--- The data ---
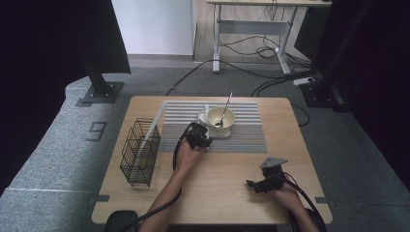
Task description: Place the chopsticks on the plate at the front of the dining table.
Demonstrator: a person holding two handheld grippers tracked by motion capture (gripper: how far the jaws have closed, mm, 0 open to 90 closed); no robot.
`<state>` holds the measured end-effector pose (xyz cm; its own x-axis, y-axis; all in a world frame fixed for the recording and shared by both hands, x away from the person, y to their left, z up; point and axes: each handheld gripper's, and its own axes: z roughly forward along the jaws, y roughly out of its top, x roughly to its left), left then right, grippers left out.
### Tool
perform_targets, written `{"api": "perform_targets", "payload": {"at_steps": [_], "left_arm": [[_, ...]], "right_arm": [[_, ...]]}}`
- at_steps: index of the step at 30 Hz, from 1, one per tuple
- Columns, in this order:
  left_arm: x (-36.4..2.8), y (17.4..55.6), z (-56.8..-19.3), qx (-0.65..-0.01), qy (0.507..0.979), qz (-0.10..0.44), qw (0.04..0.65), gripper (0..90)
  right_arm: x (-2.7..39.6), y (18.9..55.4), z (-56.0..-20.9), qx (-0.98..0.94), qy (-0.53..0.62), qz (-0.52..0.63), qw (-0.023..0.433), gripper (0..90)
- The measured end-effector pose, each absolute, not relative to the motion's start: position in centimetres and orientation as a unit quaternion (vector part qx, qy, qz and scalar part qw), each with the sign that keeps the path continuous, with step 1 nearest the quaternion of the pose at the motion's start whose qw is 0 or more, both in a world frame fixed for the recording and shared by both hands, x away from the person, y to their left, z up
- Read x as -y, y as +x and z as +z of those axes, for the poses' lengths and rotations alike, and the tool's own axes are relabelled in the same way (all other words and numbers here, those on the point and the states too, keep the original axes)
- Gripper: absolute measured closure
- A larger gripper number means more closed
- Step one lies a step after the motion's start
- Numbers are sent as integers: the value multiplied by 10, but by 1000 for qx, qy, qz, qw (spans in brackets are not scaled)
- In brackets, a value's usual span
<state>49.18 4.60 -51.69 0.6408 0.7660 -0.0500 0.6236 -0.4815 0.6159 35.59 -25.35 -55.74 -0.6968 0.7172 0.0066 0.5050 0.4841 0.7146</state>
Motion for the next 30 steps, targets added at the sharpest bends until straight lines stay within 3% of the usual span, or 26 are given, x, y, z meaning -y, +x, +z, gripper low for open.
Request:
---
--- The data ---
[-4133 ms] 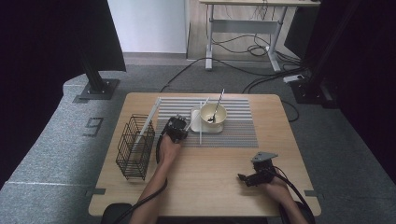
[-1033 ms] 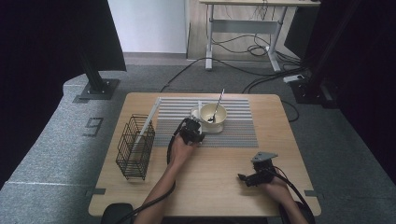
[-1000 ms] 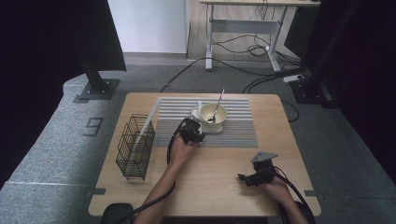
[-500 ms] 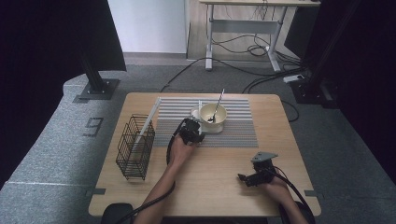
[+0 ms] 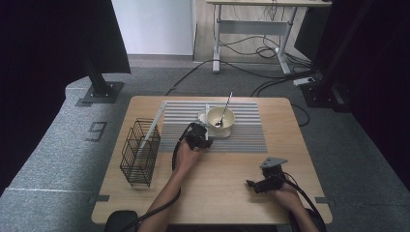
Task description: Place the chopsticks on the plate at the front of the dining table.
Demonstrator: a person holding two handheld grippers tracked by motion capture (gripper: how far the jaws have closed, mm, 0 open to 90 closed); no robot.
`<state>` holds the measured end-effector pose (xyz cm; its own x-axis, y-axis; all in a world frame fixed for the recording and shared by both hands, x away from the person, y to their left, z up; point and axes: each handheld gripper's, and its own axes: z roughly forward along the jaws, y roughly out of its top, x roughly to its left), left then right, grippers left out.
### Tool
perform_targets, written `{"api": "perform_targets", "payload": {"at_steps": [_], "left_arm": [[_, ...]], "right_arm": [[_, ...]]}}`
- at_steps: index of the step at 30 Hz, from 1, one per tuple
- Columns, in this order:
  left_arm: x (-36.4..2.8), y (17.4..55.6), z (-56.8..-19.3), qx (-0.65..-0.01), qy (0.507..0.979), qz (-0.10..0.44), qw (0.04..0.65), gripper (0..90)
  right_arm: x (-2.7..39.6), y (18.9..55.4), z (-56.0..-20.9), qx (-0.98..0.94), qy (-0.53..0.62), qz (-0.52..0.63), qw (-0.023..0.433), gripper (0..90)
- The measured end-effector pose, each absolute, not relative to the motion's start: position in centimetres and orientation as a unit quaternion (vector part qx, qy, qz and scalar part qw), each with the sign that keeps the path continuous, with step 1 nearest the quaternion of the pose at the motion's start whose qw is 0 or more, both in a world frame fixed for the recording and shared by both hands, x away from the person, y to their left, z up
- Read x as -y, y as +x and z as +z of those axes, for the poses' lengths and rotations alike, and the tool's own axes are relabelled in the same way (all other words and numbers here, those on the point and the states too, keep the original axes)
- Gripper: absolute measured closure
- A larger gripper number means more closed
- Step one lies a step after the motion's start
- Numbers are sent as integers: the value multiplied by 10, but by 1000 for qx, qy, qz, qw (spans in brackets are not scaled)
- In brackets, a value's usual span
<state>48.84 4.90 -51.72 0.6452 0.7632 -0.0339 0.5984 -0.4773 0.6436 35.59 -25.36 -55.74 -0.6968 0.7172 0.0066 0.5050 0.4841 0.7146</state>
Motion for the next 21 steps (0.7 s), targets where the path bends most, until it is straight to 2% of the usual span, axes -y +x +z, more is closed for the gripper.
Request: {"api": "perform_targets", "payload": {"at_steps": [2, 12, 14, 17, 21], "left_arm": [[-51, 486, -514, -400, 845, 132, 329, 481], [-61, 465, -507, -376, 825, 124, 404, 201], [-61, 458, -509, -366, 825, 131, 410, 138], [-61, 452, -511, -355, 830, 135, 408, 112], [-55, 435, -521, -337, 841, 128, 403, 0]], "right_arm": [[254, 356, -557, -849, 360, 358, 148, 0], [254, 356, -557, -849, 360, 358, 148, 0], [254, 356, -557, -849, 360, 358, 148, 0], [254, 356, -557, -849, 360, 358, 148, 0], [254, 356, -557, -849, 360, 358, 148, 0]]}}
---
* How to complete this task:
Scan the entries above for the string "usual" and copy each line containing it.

* Your response:
- In brackets, a value's usual span
Motion for the next 30 steps, targets added at the sharpest bends until straight lines stay within 3% of the usual span, or 26 are given, x, y, z meaning -y, +x, +z, gripper low for open.
- In brackets, a value's usual span
Motion for the next 21 steps (0.7 s), targets where the path bends most, until it is straight to 2% of the usual span, axes -y +x +z, more is closed for the gripper.

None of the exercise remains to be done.